EXERCISE REQUIREMENTS ->
Show the lines below where "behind" occurs.

AVAILABLE DATA ->
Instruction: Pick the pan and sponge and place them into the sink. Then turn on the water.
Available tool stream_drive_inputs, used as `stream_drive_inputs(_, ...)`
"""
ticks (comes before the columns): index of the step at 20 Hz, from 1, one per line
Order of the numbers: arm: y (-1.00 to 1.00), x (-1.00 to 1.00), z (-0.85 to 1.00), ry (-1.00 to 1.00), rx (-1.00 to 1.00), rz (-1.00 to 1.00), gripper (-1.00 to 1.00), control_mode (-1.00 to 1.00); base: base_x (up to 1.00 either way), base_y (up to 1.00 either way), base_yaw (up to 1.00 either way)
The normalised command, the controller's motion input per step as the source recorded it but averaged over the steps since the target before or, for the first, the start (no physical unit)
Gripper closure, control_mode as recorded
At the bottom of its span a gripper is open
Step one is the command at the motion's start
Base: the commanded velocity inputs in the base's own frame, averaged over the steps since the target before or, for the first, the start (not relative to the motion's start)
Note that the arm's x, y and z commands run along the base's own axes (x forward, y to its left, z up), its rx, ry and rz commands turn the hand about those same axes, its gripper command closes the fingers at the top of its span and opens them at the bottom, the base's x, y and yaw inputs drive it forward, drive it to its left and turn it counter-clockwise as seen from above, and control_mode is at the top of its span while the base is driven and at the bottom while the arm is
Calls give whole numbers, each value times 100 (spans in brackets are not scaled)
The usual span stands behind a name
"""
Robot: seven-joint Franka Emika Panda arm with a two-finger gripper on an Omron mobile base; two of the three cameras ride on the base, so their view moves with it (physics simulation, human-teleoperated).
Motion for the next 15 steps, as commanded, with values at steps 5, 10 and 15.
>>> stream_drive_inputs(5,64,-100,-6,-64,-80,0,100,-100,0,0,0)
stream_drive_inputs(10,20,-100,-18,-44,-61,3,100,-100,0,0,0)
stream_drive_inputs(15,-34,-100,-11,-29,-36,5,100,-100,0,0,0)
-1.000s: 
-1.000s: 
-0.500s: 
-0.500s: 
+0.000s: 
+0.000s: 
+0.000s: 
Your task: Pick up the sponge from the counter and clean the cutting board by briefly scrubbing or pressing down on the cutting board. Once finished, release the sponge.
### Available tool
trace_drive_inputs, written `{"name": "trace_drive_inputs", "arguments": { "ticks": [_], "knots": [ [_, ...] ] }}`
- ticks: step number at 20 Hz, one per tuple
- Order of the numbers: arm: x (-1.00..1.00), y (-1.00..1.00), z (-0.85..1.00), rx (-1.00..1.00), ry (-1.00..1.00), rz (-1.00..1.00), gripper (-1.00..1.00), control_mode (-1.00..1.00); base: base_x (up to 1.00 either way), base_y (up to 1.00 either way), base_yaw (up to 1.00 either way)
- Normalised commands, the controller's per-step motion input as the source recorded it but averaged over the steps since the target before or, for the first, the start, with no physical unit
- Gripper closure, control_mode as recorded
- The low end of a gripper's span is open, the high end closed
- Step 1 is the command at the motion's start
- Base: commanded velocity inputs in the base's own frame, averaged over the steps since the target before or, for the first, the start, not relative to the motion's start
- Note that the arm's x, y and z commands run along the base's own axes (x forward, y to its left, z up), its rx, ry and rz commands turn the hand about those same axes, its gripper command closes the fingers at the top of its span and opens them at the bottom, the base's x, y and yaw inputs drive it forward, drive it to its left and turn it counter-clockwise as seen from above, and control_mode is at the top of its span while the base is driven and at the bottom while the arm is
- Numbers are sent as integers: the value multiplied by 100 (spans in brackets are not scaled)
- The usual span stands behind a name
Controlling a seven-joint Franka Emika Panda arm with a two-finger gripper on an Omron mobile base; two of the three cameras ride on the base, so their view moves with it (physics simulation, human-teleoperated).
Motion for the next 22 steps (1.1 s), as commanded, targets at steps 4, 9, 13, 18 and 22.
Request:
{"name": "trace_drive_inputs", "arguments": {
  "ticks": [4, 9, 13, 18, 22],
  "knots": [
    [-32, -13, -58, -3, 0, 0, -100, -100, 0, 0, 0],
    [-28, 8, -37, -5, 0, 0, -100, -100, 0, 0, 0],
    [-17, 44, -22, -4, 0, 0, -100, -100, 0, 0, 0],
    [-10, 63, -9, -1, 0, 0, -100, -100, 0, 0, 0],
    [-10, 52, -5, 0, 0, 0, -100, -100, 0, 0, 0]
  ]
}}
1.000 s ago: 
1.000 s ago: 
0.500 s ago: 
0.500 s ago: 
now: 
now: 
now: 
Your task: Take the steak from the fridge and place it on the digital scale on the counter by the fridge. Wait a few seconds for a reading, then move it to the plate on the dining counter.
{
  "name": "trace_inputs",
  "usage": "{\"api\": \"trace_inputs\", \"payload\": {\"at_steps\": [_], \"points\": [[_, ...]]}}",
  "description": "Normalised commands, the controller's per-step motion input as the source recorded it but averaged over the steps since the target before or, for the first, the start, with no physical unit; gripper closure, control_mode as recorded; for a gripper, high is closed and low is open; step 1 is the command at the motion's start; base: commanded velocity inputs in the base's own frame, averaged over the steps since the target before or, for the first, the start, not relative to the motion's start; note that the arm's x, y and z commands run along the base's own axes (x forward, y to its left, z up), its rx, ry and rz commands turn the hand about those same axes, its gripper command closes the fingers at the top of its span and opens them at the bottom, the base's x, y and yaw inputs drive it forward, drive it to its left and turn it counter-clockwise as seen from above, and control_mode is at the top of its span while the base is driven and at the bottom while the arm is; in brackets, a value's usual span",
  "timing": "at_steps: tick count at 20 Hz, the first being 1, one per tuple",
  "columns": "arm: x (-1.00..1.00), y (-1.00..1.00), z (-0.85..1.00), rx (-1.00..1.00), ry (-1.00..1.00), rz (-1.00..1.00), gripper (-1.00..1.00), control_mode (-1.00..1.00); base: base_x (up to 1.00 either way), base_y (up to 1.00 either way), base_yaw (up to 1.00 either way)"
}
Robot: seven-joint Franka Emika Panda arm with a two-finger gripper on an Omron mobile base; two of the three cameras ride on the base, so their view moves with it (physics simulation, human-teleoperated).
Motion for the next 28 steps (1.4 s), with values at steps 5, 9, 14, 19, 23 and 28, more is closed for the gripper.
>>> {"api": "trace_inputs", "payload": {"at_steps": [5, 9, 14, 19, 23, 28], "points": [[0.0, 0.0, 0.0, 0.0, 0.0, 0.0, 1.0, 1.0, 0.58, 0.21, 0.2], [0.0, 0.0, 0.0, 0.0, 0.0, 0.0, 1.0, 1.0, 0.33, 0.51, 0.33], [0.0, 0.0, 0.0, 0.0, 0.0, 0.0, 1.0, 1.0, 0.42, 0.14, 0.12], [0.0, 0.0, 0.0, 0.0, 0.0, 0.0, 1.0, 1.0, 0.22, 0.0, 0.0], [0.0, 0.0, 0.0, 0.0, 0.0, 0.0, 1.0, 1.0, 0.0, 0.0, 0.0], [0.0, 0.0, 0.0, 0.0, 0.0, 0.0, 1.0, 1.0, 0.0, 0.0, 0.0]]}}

RESULT FOR THIS EXERCISE ->
The usual span stands behind a name
- The usual span stands behind a name

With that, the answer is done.